Quien dice la verdad, cobra odio.
Más rápido cae un mentiroso que un cojo.
Los niños, ni ocultan mentiras, ni callan verdades.
Buenas palabras y malos hechos engañan a los locos y a los cuerdos.
Una mentira, madre es de cien hijas.
El que a otro quiere engañar, el engaño en él se puede tornar.
La honestidad excesiva raya en la estupidez.
El que se escusa, se acusa.
Al amigo falso, tómelo el cadalso.
Al amigo que no es cierto, con guiño de tuerto.
A quien mucho miente, le huye la gente.
Dios repudia al que falsea las palabras; su gran abominación es el pendenciero de vientre.
Desconfiad de la mujer que habla de su virtud y del hombre que habla de su honestidad.
La franqueza no es agravio, ni ser sincero es resabio.
Fingir locura, es a veces cordura.
El que no te ama, burlando te difama.
El que de ilusiones vive, de desengaños perece.
El hombre recurre a la verdad solo cuando anda corto de mentiras
Ley puesta, trampa hecha.
La cana engaña, el diente miente pero arrastrar los pies eso si que es vejez.
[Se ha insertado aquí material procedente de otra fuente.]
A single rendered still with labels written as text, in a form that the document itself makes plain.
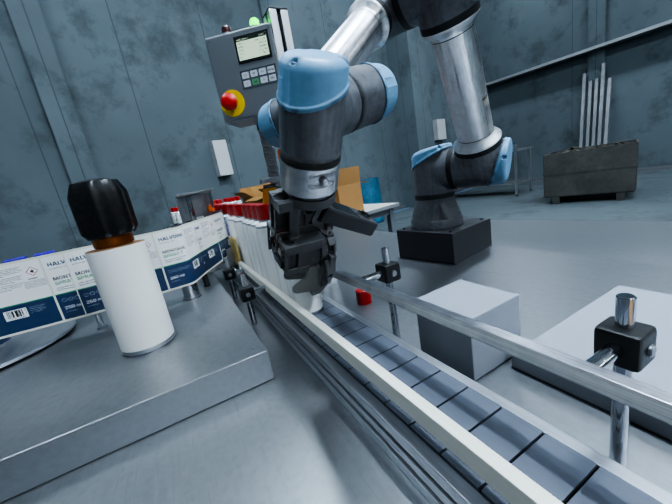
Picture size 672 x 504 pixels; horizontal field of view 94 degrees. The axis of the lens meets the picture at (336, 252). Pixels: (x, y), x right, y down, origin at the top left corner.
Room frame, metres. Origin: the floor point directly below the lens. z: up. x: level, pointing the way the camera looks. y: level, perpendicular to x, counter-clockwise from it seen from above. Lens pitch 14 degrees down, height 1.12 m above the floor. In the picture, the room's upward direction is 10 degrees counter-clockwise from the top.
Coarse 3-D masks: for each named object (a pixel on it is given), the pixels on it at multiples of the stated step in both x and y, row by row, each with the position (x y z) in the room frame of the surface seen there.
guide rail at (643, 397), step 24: (360, 288) 0.44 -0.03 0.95; (384, 288) 0.39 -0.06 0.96; (432, 312) 0.31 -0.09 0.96; (480, 336) 0.26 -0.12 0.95; (504, 336) 0.24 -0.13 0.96; (528, 360) 0.22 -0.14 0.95; (552, 360) 0.20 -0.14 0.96; (576, 360) 0.19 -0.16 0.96; (600, 384) 0.17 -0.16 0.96; (624, 384) 0.16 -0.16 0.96; (648, 384) 0.16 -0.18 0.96; (648, 408) 0.15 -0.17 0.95
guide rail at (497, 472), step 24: (240, 264) 0.90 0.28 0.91; (336, 336) 0.38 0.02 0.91; (360, 360) 0.31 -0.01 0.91; (384, 384) 0.27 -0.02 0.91; (408, 408) 0.24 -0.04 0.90; (432, 408) 0.23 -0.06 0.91; (432, 432) 0.22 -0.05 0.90; (456, 432) 0.20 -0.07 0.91; (456, 456) 0.19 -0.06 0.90; (480, 456) 0.17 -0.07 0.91; (504, 480) 0.16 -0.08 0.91; (528, 480) 0.15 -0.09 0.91
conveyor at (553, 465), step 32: (320, 320) 0.51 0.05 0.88; (352, 320) 0.48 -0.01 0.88; (384, 352) 0.37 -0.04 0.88; (416, 384) 0.30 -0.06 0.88; (448, 384) 0.29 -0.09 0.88; (448, 416) 0.25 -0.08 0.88; (480, 416) 0.24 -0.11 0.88; (512, 416) 0.24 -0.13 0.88; (512, 448) 0.21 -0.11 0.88; (544, 448) 0.20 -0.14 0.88; (480, 480) 0.19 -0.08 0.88; (544, 480) 0.18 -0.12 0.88; (576, 480) 0.17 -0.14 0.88; (608, 480) 0.17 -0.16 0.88
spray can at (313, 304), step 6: (294, 282) 0.54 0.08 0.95; (294, 294) 0.54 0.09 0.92; (300, 294) 0.53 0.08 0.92; (306, 294) 0.53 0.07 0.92; (318, 294) 0.55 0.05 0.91; (294, 300) 0.55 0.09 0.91; (300, 300) 0.54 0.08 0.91; (306, 300) 0.53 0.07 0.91; (312, 300) 0.53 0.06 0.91; (318, 300) 0.54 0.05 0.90; (306, 306) 0.53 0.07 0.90; (312, 306) 0.53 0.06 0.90; (318, 306) 0.54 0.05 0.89; (312, 312) 0.53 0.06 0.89; (318, 312) 0.54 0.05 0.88
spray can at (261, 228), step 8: (256, 208) 0.68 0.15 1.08; (264, 208) 0.68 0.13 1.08; (264, 216) 0.68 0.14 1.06; (264, 224) 0.67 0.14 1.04; (256, 232) 0.69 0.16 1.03; (264, 232) 0.67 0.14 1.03; (264, 240) 0.67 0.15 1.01; (264, 248) 0.67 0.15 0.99; (264, 256) 0.68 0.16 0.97; (272, 256) 0.67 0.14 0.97; (264, 264) 0.68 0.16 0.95; (272, 264) 0.67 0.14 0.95; (272, 272) 0.67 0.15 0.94; (272, 280) 0.67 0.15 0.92; (280, 288) 0.67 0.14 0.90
El que tiene boca se equivoca y quien tiene nariz lo vuelve a repetir.
A osadas, que quien lo dijo no mintió.
Lágrimas de puta, amenazas de rufián y juramentos de mercader, no se han de creer.
Quien en ti se fía, no le engañes.
Nunca creas que lo evidente es la verdad.
Amistad verdadera o fingida, el tiempo la examina.
La ignorancia es muy atrevida.
Juramento, juro y miento.
Aunque estén sin legañas a veces los ojos engañan.
El juez infiel impide que la balanza esté en su fiel.
Quien de lejanas tierras vuelve, mucho cuenta y mucho miente.
Más quiero amiga llana que parienta falsa.
Burlas suaves traen burlas graves.
La verdad que daña es mejor que la mentira que alegra.
Guárdate de falsa vieja y de risa de mal vecino.
Mentiras y olas, nunca vienen solas.
La mentira de un niño es como un pez muerto, siempre sale a la superficie.
Un espejo no sabe ser embustero.
La mentira puede correr un año, la verdad la alcanza en un día.
El que hace lo que no debe, sucédele lo que no cree.
Se pilla al mentiroso, antes que al cojo.
No está el que fía, porque salió a dar palos a uno que le debía.
El que todo lo niega, todo lo confiesa.
A mucho hablar, mucho errar.
Con una mentira suele irse muy lejos, pero sin esperanzas de volver.
Ofrecer mucho, especie es de negar.
Refran viejo, nunca miente.
Quien una vez te engañó, no lo haga dos.
El fatuo y el ignorante, se denuncian al instante.